▸ **REQUIRED ACTION**
Your answer should repeat the entries in full, exactly as given, with no pictures.

[Saved entries]
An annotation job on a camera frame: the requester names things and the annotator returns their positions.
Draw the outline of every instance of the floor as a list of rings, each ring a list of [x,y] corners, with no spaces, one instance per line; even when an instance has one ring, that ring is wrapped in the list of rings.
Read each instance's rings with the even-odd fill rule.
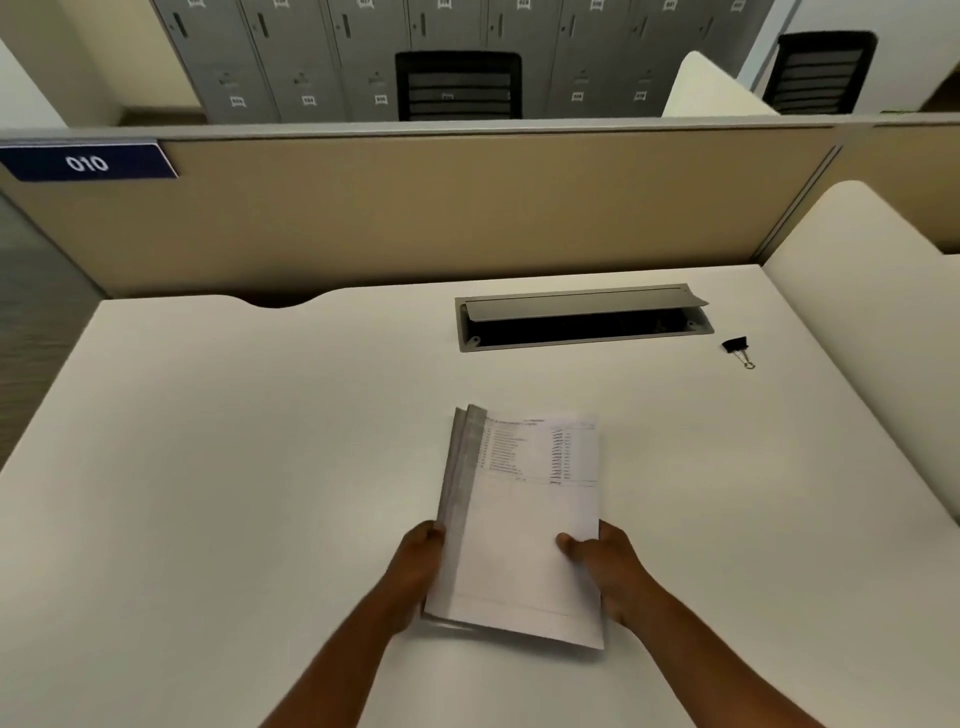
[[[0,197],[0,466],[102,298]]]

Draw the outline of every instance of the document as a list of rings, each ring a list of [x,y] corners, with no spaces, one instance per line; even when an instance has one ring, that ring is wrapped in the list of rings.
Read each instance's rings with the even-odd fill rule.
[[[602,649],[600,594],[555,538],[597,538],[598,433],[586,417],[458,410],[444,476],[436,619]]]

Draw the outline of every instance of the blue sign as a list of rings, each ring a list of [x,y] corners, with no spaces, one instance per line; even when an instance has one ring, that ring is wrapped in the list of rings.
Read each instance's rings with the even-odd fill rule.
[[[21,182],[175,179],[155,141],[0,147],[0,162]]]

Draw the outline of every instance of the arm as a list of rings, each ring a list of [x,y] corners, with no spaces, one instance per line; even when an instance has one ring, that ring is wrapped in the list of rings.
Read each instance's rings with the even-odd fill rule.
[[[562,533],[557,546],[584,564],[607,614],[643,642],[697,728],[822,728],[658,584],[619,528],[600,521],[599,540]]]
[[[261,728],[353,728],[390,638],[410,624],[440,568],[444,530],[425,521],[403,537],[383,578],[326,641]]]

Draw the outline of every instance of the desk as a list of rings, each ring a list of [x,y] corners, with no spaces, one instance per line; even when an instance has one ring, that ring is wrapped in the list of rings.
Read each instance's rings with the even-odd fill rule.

▸ **TASK OUTPUT**
An annotation job on a camera frame: the requester names things and the annotator returns their positions.
Draw the outline of every instance of the floor as a list of rings, each ring a list of [x,y] corners, with no spaces, one instance per line; even when an instance has one ring, that ring is wrapped in the list of rings.
Read each instance's rings with the even-odd fill rule.
[[[0,197],[0,466],[102,298]]]

Draw the outline of every instance of the document as a list of rings, each ring a list of [x,y] corners, with no spaces, one instance per line; even when an instance has one ring, that ring is wrapped in the list of rings.
Read each instance's rings with the even-odd fill rule.
[[[602,649],[600,594],[555,538],[597,538],[598,433],[586,417],[458,410],[444,476],[436,619]]]

Draw the outline of every instance of the blue sign as a list of rings, each ring a list of [x,y] corners, with no spaces, one instance per line; even when an instance has one ring, that ring is wrapped in the list of rings.
Read each instance's rings with the even-odd fill rule.
[[[21,182],[175,179],[155,141],[0,147],[0,162]]]

Draw the outline of every instance of the arm as a list of rings, each ring a list of [x,y] corners, with no spaces, one instance per line; even when an instance has one ring, that ring is wrapped in the list of rings.
Read each instance's rings with the even-odd fill rule.
[[[562,533],[557,546],[584,564],[607,614],[643,642],[697,728],[822,728],[658,584],[619,528],[600,521],[599,540]]]
[[[261,728],[353,728],[390,638],[410,624],[440,568],[444,530],[425,521],[403,537],[383,578],[326,641]]]

Draw the outline of every instance of the desk as a list of rings, each ring a list of [x,y] corners, with no spaces, one instance per line; even when an instance has one ring, that ring is wrapped in the list of rings.
Read each instance's rings with the even-odd fill rule.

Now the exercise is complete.